Since then, Cepheus has risen to dominance by playing a lot of poker against itself, getting very good at bluffing, and getting just a little bit faster. “If you look at [heads-up limit Texas Hold ‘Em] poker, it’s actually a very big program. There are only about 16,000 possibilities for betting,” explains Neil Burch, one of the researchers on the team. “All the rest is the different cards that can be dealt out.” Programs in the past would discard some of the information about the cards, assigning the same value, for instance, to high-ranking pairs like two kings and two aces. This made the program more manageable in size and speed, but also less accurate. With a slightly faster algorithm, “some engineering work” and more computer resources, Cepheus was able to differentiate between the cards.
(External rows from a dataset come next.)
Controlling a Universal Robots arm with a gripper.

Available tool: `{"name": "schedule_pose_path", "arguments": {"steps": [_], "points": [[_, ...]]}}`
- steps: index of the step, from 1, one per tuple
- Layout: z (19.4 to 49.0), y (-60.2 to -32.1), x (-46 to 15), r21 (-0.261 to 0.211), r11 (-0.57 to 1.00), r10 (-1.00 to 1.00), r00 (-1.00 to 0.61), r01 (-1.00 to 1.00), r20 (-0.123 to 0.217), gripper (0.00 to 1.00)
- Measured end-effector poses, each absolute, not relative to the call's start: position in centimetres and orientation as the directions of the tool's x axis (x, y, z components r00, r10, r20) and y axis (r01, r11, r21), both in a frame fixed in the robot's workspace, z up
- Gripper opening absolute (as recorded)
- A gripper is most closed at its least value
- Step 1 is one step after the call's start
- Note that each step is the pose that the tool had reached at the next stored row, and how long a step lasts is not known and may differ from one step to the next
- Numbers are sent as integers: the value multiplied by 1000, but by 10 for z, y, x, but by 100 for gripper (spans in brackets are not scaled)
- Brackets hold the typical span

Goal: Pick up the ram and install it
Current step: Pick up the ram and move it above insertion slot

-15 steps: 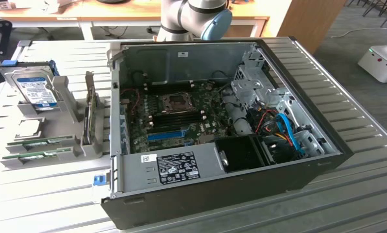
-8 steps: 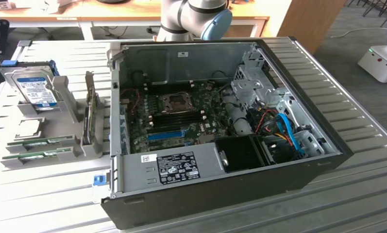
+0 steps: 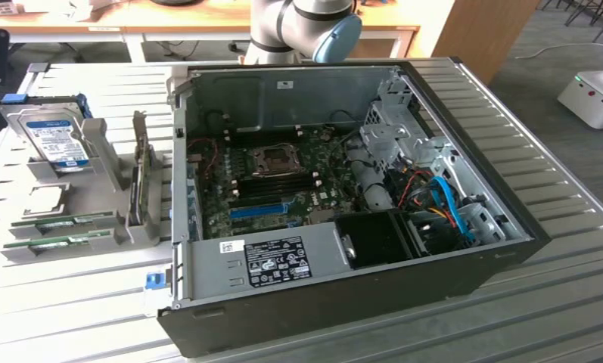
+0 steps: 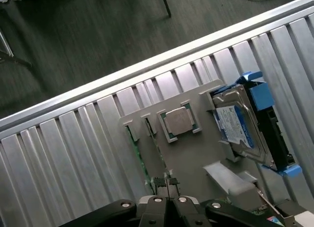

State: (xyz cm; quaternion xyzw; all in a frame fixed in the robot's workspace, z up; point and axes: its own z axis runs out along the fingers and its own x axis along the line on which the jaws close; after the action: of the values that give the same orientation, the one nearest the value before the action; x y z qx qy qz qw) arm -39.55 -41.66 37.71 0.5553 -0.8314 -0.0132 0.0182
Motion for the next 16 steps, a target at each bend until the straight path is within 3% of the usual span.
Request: {"name": "schedule_pose_path", "arguments": {"steps": [16], "points": [[377,-417,-395,42,187,-982,-186,-982,16,11]]}}
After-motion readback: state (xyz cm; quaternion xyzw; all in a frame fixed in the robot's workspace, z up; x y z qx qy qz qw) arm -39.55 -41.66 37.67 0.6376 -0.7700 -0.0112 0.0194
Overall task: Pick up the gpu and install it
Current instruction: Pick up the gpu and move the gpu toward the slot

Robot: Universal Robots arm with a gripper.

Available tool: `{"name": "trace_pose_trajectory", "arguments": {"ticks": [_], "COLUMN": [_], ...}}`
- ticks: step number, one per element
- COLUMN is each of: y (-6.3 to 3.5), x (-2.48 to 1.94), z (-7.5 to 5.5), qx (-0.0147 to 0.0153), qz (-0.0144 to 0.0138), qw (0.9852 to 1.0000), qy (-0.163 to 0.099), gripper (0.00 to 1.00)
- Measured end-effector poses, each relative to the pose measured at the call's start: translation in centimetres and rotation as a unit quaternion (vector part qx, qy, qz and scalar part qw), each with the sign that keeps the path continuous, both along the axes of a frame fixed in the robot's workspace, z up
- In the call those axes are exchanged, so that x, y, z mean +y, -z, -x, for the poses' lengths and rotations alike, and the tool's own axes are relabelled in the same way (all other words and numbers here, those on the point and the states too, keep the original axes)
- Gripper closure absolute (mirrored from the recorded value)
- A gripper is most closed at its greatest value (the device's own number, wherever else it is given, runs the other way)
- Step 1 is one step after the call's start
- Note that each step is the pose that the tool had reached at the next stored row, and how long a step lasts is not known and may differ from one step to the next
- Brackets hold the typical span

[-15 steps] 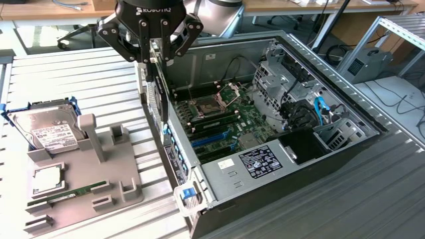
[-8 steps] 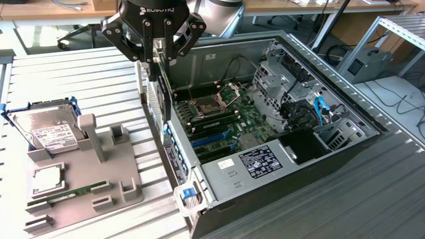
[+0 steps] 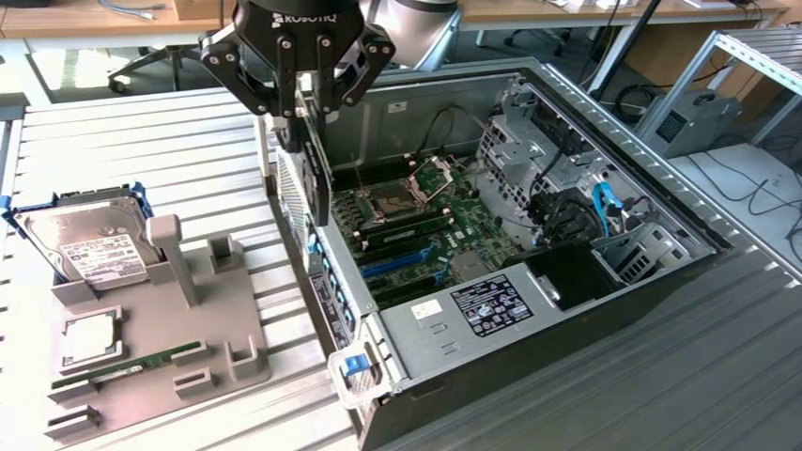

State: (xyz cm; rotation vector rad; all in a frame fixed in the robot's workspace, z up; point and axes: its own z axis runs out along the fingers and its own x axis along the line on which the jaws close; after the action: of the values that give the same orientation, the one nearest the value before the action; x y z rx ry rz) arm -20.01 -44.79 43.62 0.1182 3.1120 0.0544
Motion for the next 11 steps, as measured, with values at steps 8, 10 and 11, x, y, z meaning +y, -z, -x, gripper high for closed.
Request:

Imperfect information games are better analogies for many real-life situations, says Burch.
“Where do you want the coast guard to patrol and when? You can write that as a game as a well-defined problem. What if there is someone who is trying to attack – because that’s the point of a coast guard, to defend – where could they be, what could they do?”
Ironically, some of the research is circling back to what Schaeffer found so unappealing 30 years ago: the medical applications of computer games. Several years ago, graduate student Kit Chen developed an algorithm, based on some of the work done towards solving poker, about how best to administer insulin to diabetics. It turns out that patients who are dependent on insulin require different levels and frequencies of the hormone.
“Surprisingly,” comments Burch, “you can frame this problem as an imperfect information game. It’s sort of like poker, where you don’t know exactly what’s going on.”